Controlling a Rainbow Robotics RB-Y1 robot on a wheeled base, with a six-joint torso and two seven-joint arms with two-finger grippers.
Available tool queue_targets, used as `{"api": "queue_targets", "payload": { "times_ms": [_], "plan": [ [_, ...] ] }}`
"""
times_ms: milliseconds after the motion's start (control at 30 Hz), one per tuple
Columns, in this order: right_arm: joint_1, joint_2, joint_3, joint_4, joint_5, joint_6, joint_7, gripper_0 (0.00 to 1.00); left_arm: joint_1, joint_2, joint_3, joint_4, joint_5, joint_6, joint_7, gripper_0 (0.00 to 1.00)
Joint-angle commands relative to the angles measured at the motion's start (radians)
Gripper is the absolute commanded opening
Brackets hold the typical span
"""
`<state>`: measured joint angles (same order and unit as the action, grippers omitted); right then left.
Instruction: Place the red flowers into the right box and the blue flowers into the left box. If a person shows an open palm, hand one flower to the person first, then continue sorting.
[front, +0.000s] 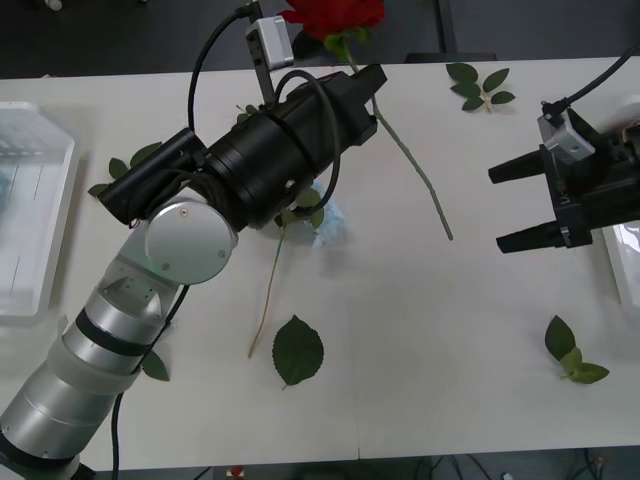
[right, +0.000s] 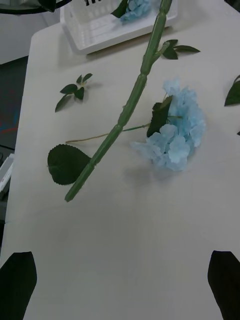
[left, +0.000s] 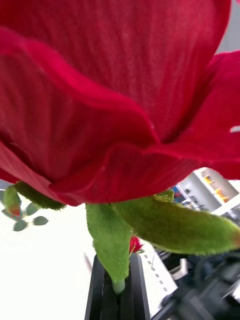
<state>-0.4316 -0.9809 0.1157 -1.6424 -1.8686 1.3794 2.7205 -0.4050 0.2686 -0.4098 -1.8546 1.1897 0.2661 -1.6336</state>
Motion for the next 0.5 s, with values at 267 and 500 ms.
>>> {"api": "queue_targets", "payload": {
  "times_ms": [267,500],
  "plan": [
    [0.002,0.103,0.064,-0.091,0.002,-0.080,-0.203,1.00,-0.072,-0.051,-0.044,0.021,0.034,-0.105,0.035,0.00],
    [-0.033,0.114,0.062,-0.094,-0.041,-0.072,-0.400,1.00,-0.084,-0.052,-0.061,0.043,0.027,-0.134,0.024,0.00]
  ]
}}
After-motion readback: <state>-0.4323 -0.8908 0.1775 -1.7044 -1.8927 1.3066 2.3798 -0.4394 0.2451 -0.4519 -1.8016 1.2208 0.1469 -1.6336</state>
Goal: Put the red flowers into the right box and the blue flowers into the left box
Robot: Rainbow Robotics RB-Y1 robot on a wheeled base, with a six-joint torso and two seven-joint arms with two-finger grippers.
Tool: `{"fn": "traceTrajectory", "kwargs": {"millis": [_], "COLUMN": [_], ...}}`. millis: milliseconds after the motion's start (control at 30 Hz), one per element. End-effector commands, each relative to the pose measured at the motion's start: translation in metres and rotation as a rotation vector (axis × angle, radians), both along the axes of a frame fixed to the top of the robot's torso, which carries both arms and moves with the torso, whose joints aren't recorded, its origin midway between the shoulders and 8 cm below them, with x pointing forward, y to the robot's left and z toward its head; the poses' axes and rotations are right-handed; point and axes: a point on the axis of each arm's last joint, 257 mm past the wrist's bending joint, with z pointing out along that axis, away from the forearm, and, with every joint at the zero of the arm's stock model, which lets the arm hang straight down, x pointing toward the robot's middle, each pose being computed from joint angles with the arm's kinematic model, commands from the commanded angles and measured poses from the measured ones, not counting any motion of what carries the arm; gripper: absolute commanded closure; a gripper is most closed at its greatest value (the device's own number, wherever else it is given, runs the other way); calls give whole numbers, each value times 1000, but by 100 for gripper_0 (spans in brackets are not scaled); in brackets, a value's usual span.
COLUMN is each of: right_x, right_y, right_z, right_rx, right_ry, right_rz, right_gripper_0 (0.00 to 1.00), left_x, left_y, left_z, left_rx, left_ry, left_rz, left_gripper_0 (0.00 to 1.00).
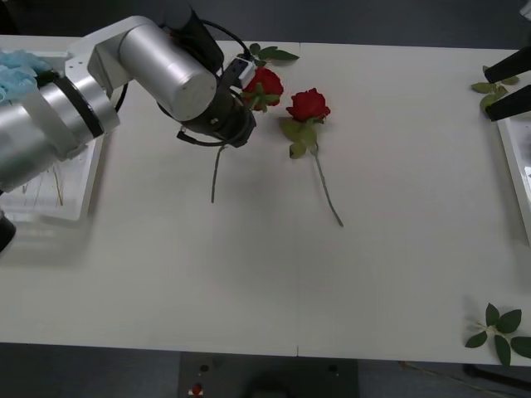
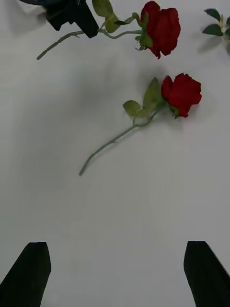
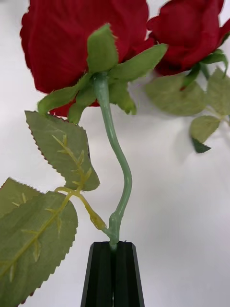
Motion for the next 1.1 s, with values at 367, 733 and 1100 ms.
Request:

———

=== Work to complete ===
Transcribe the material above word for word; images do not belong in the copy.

=== Exercise answer ===
Controlling a Rainbow Robotics RB-Y1 robot on a wheeled base, with a six-joint torso and two seven-joint arms with two-finger grippers.
Available tool queue_targets, used as `{"api": "queue_targets", "payload": { "times_ms": [_], "plan": [ [_, ...] ] }}`
"""
times_ms: milliseconds after the motion's start (control at 30 Hz), one per tuple
Columns, in this order: right_arm: joint_1, joint_2, joint_3, joint_4, joint_5, joint_6, joint_7, gripper_0 (0.00 to 1.00); left_arm: joint_1, joint_2, joint_3, joint_4, joint_5, joint_6, joint_7, gripper_0 (0.00 to 1.00)
Joint-angle commands relative to the angles measured at the motion's start (radians)
Gripper is the absolute commanded opening
Brackets hold the typical span
"""
`<state>`: measured joint angles (same order and unit as the action, grippers omitted); right then left.
Instruction: Place the red flowers into the right box and the blue flowers into the left box. If a person shows an open palm, hand one flower to the person first, then continue sorting.
[front, +0.000s] 
[right, +0.000s] 
[left, +0.000s] 
<state>-0.4316 -0.9809 0.1157 -1.6424 -1.8686 1.3794 2.7205 -0.4050 0.2686 -0.4098 -1.8546 1.1897 0.2661 -1.6336</state>
Motion for the next 0.5 s, with values at 267 and 500 ms.
>>> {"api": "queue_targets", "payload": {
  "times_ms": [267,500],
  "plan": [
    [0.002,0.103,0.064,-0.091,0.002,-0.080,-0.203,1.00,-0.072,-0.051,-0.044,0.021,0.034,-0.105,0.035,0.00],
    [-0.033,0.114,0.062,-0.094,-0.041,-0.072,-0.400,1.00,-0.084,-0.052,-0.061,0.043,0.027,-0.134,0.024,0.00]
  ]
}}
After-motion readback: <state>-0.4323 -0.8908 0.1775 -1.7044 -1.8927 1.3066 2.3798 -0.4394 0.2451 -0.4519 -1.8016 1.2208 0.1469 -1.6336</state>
Goal: Put the red flowers into the right box and the blue flowers into the left box
Robot: Rainbow Robotics RB-Y1 robot on a wheeled base, with a six-joint torso and two seven-joint arms with two-finger grippers.
Tool: `{"fn": "traceTrajectory", "kwargs": {"millis": [_], "COLUMN": [_], ...}}`. millis: milliseconds after the motion's start (control at 30 Hz), one per element. End-effector commands, each relative to the pose measured at the motion's start: translation in metres and rotation as a rotation vector (axis × angle, radians), both along the axes of a frame fixed to the top of the robot's torso, which carries both arms and moves with the torso, whose joints aren't recorded, its origin midway between the shoulders and 8 cm below them, with x pointing forward, y to the robot's left and z toward its head; the poses' axes and rotations are right-handed; point and axes: a point on the axis of each arm's last joint, 257 mm past the wrist's bending joint, with z pointing out along that axis, away from the forearm, and, with every joint at the zero of the arm's stock model, which lets the arm hang straight down, x pointing toward the robot's middle, each pose being computed from joint angles with the arm's kinematic model, commands from the commanded angles and measured poses from the measured ones, not counting any motion of what carries the arm; gripper: absolute commanded closure; a gripper is most closed at its greatest value (the device's own number, wherever else it is given, runs the other way); calls give whole numbers, each value times 1000, but by 100 for gripper_0 (spans in brackets are not scaled); in brackets, a value's usual span.
COLUMN is each of: right_x, right_y, right_z, right_rx, right_ry, right_rz, right_gripper_0 (0.00 to 1.00), left_x, left_y, left_z, left_rx, left_ry, left_rz, left_gripper_0 (0.00 to 1.00).
Motion for the next 1.1 s, with values at 367, 733 and 1100 ms.
Request:

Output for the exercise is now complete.